Information supplied -
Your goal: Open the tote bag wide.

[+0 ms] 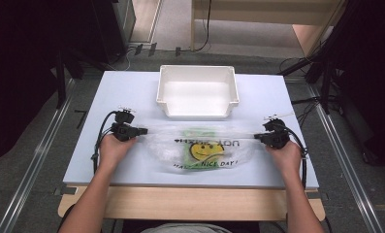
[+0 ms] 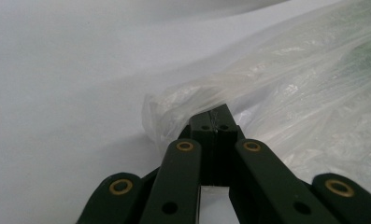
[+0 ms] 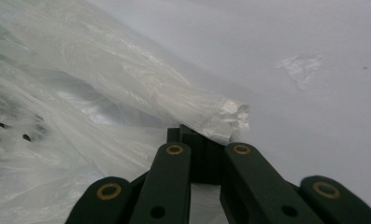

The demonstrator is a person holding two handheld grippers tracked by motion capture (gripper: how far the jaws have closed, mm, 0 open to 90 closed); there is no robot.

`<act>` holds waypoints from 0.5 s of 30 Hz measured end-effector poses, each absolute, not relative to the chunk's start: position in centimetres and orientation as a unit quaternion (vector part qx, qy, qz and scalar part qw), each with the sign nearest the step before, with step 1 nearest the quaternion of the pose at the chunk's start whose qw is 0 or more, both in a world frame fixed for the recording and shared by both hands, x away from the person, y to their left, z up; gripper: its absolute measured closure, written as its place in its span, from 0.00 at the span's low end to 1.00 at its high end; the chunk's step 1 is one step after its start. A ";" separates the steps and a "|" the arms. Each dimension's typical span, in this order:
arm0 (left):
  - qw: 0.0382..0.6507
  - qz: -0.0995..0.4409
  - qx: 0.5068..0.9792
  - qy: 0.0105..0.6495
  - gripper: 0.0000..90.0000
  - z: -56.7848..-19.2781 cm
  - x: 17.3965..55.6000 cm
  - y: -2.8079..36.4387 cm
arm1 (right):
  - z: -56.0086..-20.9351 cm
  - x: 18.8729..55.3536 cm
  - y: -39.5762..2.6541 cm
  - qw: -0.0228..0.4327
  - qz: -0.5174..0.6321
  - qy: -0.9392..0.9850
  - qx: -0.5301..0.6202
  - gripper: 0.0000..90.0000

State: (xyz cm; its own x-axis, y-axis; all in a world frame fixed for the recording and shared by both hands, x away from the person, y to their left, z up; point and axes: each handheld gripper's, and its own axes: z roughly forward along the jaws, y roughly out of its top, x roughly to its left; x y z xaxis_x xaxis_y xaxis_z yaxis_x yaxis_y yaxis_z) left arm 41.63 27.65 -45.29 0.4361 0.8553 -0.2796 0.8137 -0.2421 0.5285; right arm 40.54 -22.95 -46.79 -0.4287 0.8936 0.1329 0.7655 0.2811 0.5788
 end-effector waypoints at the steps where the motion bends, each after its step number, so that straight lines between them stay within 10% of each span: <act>1: 0.312 0.030 0.786 0.533 1.00 -45.3 41.7 27.6 | -46.8 40.5 -22.8 0.121 0.288 0.795 0.520 1.00; 15: 0.307 0.018 0.800 0.514 1.00 -44.5 41.7 26.2 | -46.3 41.1 -20.2 0.077 0.297 0.810 0.500 1.00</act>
State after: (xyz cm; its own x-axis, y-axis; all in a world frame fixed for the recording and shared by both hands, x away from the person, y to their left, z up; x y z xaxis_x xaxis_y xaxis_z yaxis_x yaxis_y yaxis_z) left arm 41.73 26.20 -44.50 0.4704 0.8345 -0.2870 0.8121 -0.2822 0.5107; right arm 41.13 -20.20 -46.34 -0.4873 0.8560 0.1726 0.7645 0.3227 0.5580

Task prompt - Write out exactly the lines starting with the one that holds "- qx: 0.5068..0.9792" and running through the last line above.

Problem solution -
  - qx: 0.5068..0.9792
  - qy: 0.0105..0.6495
  - gripper: 0.0000..90.0000
  - z: -56.7848..-19.2781 cm
  - x: 17.3965..55.6000 cm
  - y: -2.8079..36.4387 cm
arm1 (right):
  - z: -56.0086..-20.9351 cm
  - x: 18.8729..55.3536 cm
  - y: -39.5762..2.6541 cm
  - qw: -0.0228..0.4327
  - qz: -0.5174..0.6321
  - qy: -0.9392..0.9850
  - qx: -0.5301..0.6202
  - gripper: 0.0000..90.0000

State: (xyz cm; its own x-axis, y-axis; all in a world frame fixed for the recording and shared by both hands, x away from the person, y to their left, z up; point and axes: each handheld gripper's, and its own axes: z roughly forward along the jaws, y roughly out of its top, x roughly to its left; x y z xaxis_x xaxis_y xaxis_z yaxis_x yaxis_y yaxis_z) left arm 41.63 27.65 -45.29 0.4361 0.8553 -0.2796 0.8137 -0.2421 0.5285; right arm 40.54 -22.95 -46.79 -0.4287 0.8936 0.1329 0.7655 0.2811 0.5788
 end-effector waypoints at the steps where the motion bends, each after its step number, so that straight lines between them stay within 10% of each span: <act>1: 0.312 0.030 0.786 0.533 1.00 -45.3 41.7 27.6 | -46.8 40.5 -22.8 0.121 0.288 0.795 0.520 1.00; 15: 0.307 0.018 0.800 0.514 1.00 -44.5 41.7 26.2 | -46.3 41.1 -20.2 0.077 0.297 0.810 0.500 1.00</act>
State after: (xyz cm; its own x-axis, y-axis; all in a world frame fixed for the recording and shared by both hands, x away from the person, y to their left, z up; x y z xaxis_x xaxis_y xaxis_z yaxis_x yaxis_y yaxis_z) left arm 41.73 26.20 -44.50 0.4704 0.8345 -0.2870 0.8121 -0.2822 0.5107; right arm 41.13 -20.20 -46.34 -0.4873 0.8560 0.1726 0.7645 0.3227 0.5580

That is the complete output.